══ DATA SHOWN ══
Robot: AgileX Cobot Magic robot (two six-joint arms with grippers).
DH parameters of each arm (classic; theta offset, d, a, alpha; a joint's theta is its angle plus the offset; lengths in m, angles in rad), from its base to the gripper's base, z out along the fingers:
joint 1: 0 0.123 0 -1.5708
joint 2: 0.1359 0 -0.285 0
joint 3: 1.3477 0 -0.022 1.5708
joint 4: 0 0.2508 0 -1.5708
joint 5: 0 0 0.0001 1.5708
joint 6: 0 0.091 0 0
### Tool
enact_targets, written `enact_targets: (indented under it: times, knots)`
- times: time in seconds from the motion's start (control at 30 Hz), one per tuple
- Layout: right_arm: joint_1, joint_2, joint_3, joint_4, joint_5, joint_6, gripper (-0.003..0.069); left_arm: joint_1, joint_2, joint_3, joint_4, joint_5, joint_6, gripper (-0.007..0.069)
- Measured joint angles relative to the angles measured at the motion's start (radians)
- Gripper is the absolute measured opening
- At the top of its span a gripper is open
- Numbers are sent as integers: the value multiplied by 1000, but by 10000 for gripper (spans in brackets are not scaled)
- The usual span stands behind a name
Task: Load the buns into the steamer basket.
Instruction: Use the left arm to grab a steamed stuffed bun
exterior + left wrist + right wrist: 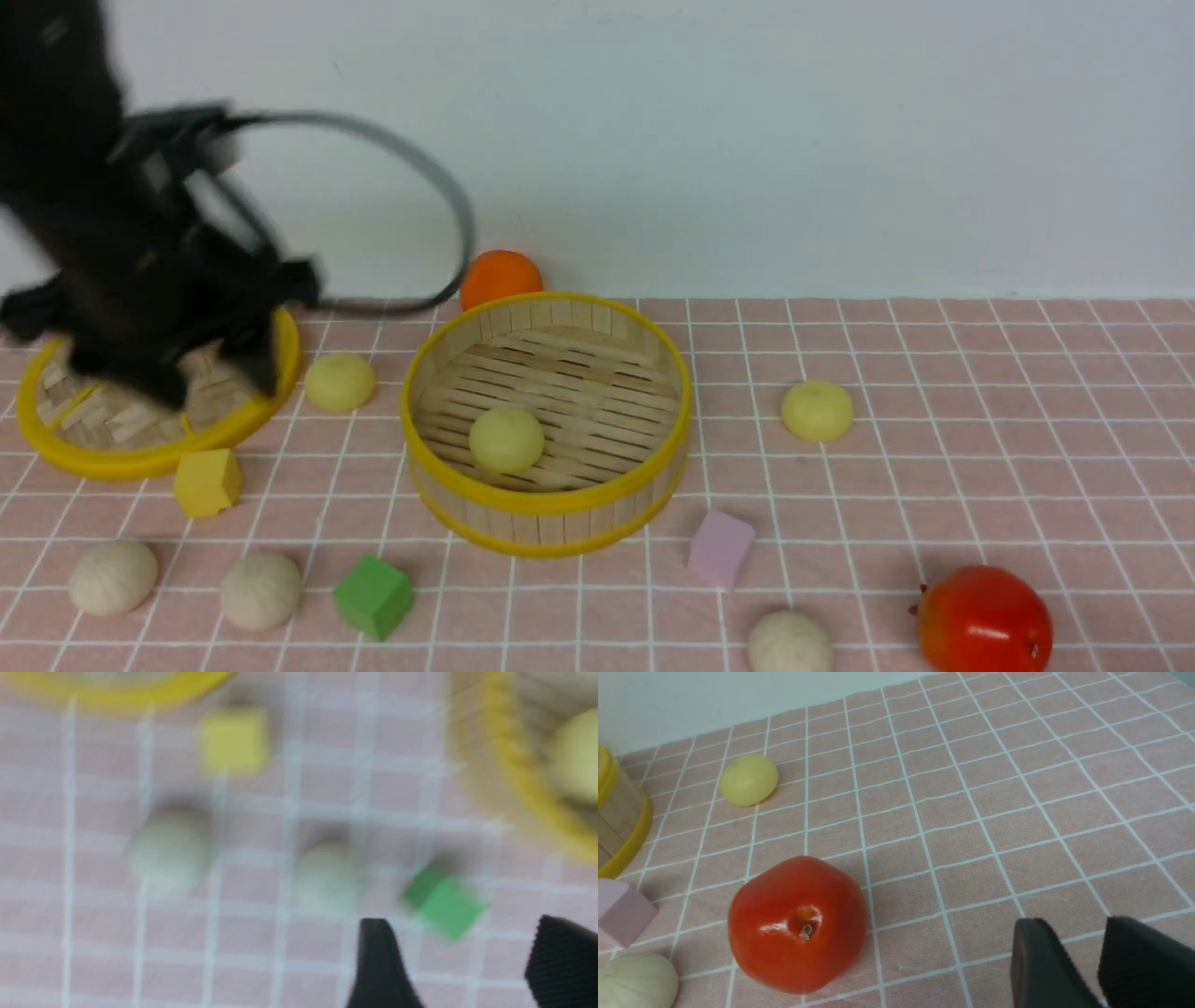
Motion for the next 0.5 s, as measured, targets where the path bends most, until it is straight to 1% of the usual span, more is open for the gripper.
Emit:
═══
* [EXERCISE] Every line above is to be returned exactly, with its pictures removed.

* [RESPONSE AREA]
Robot: AgileX Cobot Magic robot (two six-joint arms with grippers).
DH parameters of each arm (classic; theta offset, d, a, alpha; a joint's theta is its angle plus the offset; lengths in m, angles in rad), from its base to the gripper's base, z out along the fingers:
joint 1: 0 0.123 0 -1.5708
joint 2: 0.1359 0 -0.285 0
joint 3: 1.3477 0 -0.022 1.5708
joint 4: 0 0.2508 0 -1.5708
joint 5: 0 0 0.0001 1.5708
joint 6: 0 0.091 0 0
### Tool
enact_targets, written `enact_targets: (indented under it: times, knots)`
- times: time in seconds from the motion's start (control at 30 Hz), one per tuple
- Layout: right_arm: joint_1, joint_2, joint_3, joint_4, joint_5, joint_6, gripper (-0.003..0.069); left_arm: joint_1, joint_2, joint_3, joint_4, joint_5, joint_6, gripper (-0.007..0.069)
- Measured joint angles relative to the angles measured at the motion's start (radians)
- Gripper is the absolute measured opening
- At the top of its span a gripper is open
- Numbers are sent as integers: the value multiplied by 1000, but by 10000 for gripper (spans in brackets are not scaled)
- The usual span stands behind a name
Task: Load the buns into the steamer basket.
Instruction: Use the left arm to grab a steamed stuffed bun
exterior + left wrist + right wrist: 
Motion for the next 0.5 s, as measured, targets where the path bends most, until it is straight to 1% of the usual span, more is open for the gripper.
Emit:

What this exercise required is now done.